**Exercise description**
From the first line of the material to the line containing "output: one GeoJSON", inclusive, write out each line exactly, leaving out the pictures.

___ Materials provided

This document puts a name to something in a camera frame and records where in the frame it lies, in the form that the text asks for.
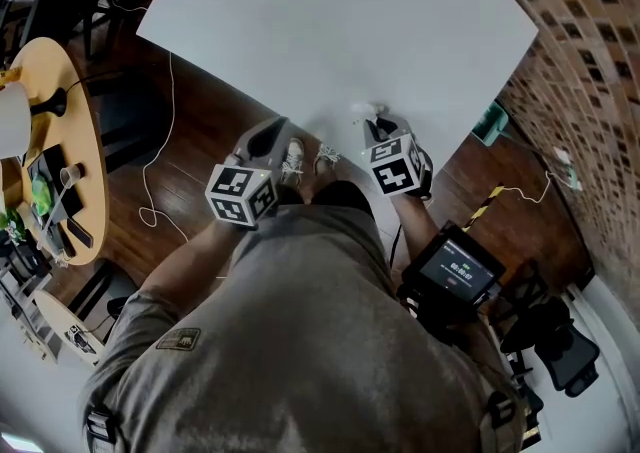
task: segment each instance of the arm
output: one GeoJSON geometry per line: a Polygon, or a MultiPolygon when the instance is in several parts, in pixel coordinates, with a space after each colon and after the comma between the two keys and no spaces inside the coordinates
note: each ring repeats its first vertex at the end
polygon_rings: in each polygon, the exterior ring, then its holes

______

**Response to this exercise**
This document puts a name to something in a camera frame and records where in the frame it lies, in the form that the text asks for.
task: segment each instance of the arm
output: one GeoJSON geometry per line: a Polygon, or a MultiPolygon when the instance is in several parts, in pixel coordinates, with a space after each colon and after the comma between the two keys and no spaces inside the coordinates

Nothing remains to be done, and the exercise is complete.